President Donald Trump has sought to sell the United States to the global business community, telling an economic conference in the Swiss Alps that America's economic turnaround has been "nothing short of spectacular".
Trump addressed the annual World Economic Forum in Davos, Switzerland, on Tuesday hours before his historic impeachment trial was to reconvene in the US Senate in Washington.
Trump reminded the audience that when he spoke here two years ago, early in his presidency, "I told you that we had launched the great American comeback."
"Today I'm proud to declare the United States is in the midst of an economic boom, the likes of which the world has never seen before," the president said.
Trump's participation in the annual gathering of political and business elites in the Alpine ski resort will provide a conspicuous split-screen moment in a presidency familiar with them.
The two-day Swiss visit will test Trump's ability to balance his anger over being impeached with a desire to project leadership on the world stage.
Speculation had mounted that Trump would cancel the trip due to the Senate trial, but aides said he remains focused on producing results for the American people.
"America is thriving.
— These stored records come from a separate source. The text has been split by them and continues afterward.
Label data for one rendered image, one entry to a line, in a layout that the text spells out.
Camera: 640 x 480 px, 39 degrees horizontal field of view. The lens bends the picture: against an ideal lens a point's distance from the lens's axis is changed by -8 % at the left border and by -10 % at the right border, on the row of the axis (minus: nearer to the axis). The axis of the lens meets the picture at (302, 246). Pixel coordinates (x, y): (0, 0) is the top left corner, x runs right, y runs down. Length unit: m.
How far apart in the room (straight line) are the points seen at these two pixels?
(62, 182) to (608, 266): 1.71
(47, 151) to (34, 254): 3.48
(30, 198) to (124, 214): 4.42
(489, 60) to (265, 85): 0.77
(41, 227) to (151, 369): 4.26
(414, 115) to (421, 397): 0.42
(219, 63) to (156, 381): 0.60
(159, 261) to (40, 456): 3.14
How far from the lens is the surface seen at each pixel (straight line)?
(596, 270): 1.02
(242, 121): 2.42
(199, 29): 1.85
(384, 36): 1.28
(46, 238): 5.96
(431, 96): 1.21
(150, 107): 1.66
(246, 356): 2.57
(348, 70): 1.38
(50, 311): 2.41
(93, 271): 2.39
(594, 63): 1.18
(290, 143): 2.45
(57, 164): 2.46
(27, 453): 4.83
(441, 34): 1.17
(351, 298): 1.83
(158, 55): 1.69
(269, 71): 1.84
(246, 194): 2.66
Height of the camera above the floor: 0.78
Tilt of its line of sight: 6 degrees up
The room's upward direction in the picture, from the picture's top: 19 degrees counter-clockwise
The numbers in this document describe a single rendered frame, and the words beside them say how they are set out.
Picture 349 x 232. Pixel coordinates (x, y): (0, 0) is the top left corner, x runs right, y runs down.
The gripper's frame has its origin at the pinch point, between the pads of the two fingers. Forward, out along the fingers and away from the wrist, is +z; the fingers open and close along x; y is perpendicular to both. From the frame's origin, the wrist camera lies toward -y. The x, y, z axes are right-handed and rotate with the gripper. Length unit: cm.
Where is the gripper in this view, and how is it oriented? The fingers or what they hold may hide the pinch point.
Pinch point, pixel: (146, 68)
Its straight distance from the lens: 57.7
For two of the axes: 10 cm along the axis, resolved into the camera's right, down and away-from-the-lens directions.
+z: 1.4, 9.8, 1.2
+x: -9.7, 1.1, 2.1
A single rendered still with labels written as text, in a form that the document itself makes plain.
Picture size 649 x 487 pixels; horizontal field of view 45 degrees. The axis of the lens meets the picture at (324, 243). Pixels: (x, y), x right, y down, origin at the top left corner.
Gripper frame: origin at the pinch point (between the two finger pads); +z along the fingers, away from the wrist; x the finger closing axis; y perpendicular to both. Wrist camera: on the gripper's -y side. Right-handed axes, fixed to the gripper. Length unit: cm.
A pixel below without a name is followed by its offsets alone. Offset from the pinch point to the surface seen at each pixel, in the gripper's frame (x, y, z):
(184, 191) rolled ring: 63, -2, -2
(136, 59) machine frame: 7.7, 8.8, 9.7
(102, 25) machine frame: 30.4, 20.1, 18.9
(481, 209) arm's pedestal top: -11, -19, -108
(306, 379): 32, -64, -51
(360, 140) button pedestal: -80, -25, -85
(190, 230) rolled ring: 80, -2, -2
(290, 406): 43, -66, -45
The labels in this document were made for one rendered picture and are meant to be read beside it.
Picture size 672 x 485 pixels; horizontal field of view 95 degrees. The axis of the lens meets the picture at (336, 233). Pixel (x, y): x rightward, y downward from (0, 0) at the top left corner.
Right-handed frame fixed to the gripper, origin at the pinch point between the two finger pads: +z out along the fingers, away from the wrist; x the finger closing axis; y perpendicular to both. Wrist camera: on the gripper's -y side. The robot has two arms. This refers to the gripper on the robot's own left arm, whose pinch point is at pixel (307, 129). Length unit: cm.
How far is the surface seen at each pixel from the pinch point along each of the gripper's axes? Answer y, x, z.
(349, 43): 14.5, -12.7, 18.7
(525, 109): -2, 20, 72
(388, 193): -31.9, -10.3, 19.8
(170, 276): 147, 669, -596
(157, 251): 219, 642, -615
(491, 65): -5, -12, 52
America is flourishing and yes, America is winning again like never before," Trump said before talking about a newly-signed trade deal with China and a pending trade agreement with Mexico and Canada.
Trump also spoke of record low unemployment, stock market gains and millions removed from unemployment.
However, immediately after his speech was criticised by Nobel prize-winning economist Joseph Stiglitz for misrepresenting the economy and for failing to tackle climate issues.
Stiglitz voiced his frustration at Nr Trump's failure to address head on the climate emergency, beyond a commitment that the US will join an initiative to plant a trillion trees worldwide.
Mr Stiglitz said: "He managed to say absolutely zero on climate change.
"Meanwhile we're going to roast."
Swooping in for his second appearance at the conference, Trump was set to depart on Wednesday, jetting back to Washington, which is consumed by the impeachment trial.
Trump denies any wrongdoing and argues that Democrats want to remove him from office because they know they can't deny him re-election in November.
He would be forced to leave office if convicted, but the Republican-controlled Senate is expected to acquit him.